Transpiling a large PureScript codebase into Haskell, part 2: Records are trouble

July 28, 2021
Written by Artyom Kazak @ Monadfix

Intro

As described in the introduction to the series, we wrote a PureScript to Haskell transpiler. It is used by Juspay, an Indian fintech company, to migrate a large backend to Haskell.

In this post we will look at row types and anonymous records. PureScript has them and Haskell doesn't, so we have to do something.

Anonymous records and row types in PureScript

If you don't know PureScript, this section is for you.

Here is an anonymous record:

type Response = { foo :: Int, bar :: Int }

Anonymous records are just like any other values. They can be passed into functions, pattern-matched, etc.

In fact, PureScript doesn't have Haskell-like records at all. They just wrap anonymous records into newtypes:

newtype Response = 
  Response                      -- Constructor
    { foo :: Int, bar :: Int }  -- Anonymous record contained in the newtype

Since our goal after transpilation is idiomatic Haskell code, we want to turn these into normal data declarations.

Now, row types are an important implementation detail of records in PureScript. Specifically, PureScript has (a) built-in syntax, (b) a special kind, and (c) special typing rules for unordered collections of name/type pairs. These lists are called rows, and they are used for more than just records — see this Reddit comment for details.

Rows look similar to records, but using parentheses ( ) instead of braces { }:

type ResponseRow = ( foo :: Int, bar :: Int )
  -- the kind of ResponseRow is 'Row Type'

Records are tagged with rows specifying the content of the record. { foo :: Int, bar :: Int } is syntax sugar for Record ( foo :: Int, bar :: Int ), where Record is a built-in:

data Record :: Row Type -> Type

Rows can be extended:

type ResponseRow = ( foo :: Int, bar :: Int )
type ResponseRow2 = ( qux :: Int | ResponseRow )

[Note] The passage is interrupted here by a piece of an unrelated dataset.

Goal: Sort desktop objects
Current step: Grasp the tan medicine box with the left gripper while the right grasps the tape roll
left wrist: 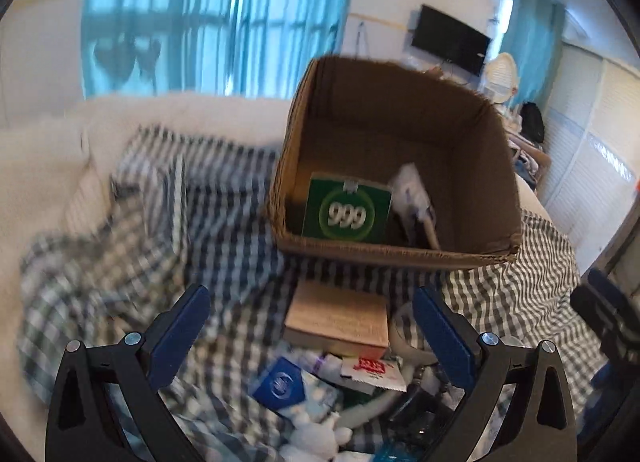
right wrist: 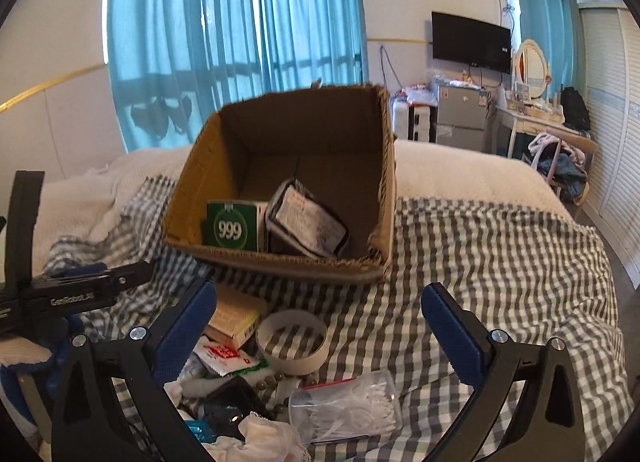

Rows (and therefore records) can be partial, and the PureScript compiler has built-in rules for type inference regarding rows. For instance, here we have a function that accepts any record with a field foo :: Int:

changeFoo :: forall r. { foo :: Int | r } -> { foo :: Int | r }
changeFoo x = x {foo = x.foo + 1}

In this last example, r has the kind Row Type — not a record, but a row. If you want to define two record types that overlap heavily, this is how you would do it in PureScript:

type UserCommon r =
  { name :: String
  , workspace :: WorkspaceId
  , subscriptionPlan :: Plan
  , ...
  | r
  }

-- Note that we are passing rows, not records!
type User = UserCommon ( id :: UserId )       -- a row with one element
type UserWithoutId = UserCommon ()            -- () is an empty row

Alright! Let's see how to transpile all of this.

One thing to keep in mind is that we want to output normal records whenever possible. The PureScript idiom of newtype User = User {...} should be transpiled into data User = User {...}.

However, sometimes we will have to resort to anonymous records. For example, if we have a data X = X {...} {...}, containing two anonymous records, we won't be able to convert this definition into a Haskell-style record. Same if a function takes an anonymous records as a parameter.

Anonymous records

There are many ways to handle anonymous records — e.g. we could generate a new data type for each encountered anonymous record. For a while we actually did that.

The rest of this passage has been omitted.